2.4. Fabrication of ZnO/CNFs

Firstly, the CNFs and zinc acetate dihydrate (with the mass ratio of 1 : 2) were put into 120 mL of DIW. Next, 0.5 mol L⁻¹ NaOH solution was added into the solution until the pH value reached 10 under continuous magnetic stirring. Finally, the mixture was dropped into a 200 mL Teflon-lined stainless autoclave, sealed and kept at 180 °C for 12 h, and cooled to room temperature. The fabricated products were gathered, washed several times with ethanol and DIW respectively, and dried at 60 °C.

2.5. Preparation of biosensors

Considering the optimal response and stability of the modified electrode, among control-experiments, the concentration and mass ratio of Nafion, ZnO/CNFs and Lac were optimized. Ultimately, the biosensor was prepared from a mixture containing 1.5 wt% Nafion, 0.4 mg mL⁻¹ ZnO/CNFs and 3 mg mL⁻¹ Lac.

The process for the preparation of the Nafion–Lac–ZnO/CNF modified GCE is as follows: first of all, adding 4 mg ZnO/CNFs into 10 mL pH 5.0 acetate buffer to prepare the ZnO/CNF suspension with the aid of ultrasonication and stirring. Then to a mixture containing the ZnO/CNF suspension, a certain volume of Nafion (5 wt%) and the appropriate mass amount of Lac were added and stirring was maintained for 1 h. Finally, the Nafion–Lac–ZnO/CNF modified GCE was fabricated by dropping 10 μL of the mixture on the surface of a freshly processed GCE. The GCE was processed as follows: first, it was polished with alumina; next, it was rinsed with DIW and ultrasonicated in DIW; finally, it was dried under a nitrogen atmosphere. The dried Nafion–Lac–ZnO/CNF modified GCE was stored at 4 °C.
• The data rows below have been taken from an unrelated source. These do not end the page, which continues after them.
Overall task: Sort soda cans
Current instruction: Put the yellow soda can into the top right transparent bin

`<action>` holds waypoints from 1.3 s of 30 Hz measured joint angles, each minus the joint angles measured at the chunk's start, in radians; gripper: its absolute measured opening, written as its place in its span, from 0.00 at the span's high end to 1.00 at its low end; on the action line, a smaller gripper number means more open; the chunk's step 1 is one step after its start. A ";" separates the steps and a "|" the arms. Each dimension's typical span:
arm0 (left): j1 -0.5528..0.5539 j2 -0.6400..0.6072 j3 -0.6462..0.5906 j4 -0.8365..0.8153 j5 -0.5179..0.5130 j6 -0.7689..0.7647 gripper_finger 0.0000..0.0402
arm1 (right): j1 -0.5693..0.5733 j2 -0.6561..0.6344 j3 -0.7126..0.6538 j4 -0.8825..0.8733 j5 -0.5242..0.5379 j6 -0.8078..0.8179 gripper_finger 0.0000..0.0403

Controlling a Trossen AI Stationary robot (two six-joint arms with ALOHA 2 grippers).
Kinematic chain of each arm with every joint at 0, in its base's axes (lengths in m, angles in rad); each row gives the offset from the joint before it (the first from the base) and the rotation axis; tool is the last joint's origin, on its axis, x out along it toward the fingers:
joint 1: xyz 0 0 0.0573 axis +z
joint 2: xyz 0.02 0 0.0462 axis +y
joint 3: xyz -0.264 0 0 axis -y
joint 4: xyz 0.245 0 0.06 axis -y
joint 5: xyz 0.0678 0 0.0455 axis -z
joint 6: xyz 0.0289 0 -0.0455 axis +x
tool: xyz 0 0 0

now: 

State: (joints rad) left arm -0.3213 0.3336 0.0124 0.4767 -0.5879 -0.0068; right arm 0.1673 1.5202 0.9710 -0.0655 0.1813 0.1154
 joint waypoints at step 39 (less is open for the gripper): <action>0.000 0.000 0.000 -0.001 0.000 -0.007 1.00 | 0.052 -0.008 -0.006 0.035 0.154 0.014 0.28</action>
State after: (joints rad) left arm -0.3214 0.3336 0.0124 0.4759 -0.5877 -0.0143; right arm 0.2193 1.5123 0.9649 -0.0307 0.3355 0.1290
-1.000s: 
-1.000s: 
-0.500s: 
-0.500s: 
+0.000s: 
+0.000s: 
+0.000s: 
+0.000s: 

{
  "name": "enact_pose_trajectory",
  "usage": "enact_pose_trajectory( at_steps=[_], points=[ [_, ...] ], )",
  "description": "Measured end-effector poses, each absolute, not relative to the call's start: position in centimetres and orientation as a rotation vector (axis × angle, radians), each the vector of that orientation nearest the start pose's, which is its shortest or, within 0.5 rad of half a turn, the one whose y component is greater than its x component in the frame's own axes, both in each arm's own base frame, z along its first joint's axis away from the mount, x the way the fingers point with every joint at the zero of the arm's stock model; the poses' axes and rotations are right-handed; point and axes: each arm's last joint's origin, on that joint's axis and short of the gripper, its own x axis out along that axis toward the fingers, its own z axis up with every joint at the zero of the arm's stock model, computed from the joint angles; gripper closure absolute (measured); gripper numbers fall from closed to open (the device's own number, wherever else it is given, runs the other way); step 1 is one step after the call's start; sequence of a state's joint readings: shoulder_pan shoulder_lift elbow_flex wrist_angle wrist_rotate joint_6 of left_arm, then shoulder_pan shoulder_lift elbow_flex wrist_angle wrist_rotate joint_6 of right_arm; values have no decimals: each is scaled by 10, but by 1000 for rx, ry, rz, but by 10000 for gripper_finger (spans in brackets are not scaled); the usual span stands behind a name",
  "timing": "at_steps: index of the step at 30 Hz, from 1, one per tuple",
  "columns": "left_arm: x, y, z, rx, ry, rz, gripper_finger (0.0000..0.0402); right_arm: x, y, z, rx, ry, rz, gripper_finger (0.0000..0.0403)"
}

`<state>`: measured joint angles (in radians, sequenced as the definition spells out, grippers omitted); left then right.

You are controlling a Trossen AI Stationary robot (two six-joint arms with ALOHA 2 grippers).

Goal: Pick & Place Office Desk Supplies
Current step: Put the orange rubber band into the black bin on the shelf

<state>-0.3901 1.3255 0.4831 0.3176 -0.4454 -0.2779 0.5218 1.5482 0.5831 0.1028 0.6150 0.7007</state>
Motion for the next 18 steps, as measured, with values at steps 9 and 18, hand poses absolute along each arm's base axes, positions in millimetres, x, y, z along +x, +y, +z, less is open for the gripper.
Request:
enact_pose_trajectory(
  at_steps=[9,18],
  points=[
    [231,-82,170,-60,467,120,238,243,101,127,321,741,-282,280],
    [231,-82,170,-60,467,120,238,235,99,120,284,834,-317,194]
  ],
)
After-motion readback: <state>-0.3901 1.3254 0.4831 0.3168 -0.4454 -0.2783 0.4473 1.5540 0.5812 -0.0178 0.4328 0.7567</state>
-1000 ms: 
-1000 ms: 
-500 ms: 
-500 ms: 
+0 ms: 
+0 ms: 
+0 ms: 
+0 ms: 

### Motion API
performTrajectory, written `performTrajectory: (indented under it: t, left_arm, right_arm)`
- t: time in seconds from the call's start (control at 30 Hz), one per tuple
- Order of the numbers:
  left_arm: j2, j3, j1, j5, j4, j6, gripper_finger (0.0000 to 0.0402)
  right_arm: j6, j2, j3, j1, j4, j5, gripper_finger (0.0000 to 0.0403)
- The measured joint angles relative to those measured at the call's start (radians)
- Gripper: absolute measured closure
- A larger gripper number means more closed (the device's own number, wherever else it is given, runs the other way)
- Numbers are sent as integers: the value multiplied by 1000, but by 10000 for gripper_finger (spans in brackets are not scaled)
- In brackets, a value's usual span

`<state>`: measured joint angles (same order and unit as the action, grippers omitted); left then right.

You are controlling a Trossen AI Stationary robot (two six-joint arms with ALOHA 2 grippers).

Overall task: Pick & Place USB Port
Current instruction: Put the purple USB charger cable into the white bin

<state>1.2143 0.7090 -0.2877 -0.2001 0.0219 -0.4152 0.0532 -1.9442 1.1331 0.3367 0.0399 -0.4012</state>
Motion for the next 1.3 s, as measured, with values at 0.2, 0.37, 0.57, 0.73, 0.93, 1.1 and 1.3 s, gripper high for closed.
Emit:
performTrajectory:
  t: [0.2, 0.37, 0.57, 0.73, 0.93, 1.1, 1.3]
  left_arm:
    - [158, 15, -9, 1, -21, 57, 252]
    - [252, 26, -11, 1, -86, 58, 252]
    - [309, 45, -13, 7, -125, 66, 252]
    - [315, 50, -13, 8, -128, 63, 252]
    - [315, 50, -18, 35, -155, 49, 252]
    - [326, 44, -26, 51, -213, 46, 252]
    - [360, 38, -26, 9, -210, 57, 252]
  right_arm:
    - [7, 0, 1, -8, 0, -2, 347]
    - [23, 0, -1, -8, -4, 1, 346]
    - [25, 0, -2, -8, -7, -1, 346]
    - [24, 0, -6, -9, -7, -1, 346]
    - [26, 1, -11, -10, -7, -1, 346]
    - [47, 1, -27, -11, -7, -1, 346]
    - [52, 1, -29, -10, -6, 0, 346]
For comparison, Nafion–CNF modified GCE, Nafion–ZnO/CNF modified GCE, Nafion–Lac modified GCE, Nafion–Lac–ZnO modified GCE and Nafion–Lac–CNF modified GCE were prepared. Herein, the mass amount of Lac in the different electrodes was kept equal. All the modified electrodes were dipped into pH 5.0 acetate buffer for 30 min to remove any unstable substances before electrochemical measurements. In addition, for the electrochemical impedance spectroscopy (EIS) test, the CNF modified GCE and ZnO/CNF modified GCE were fabricated by dropping 10 μL of CNFs or ZnO/CNF suspension with a concentration of 1 mg mL⁻¹ in DIW onto the surface of the GCE followed by a drying process at room temperature.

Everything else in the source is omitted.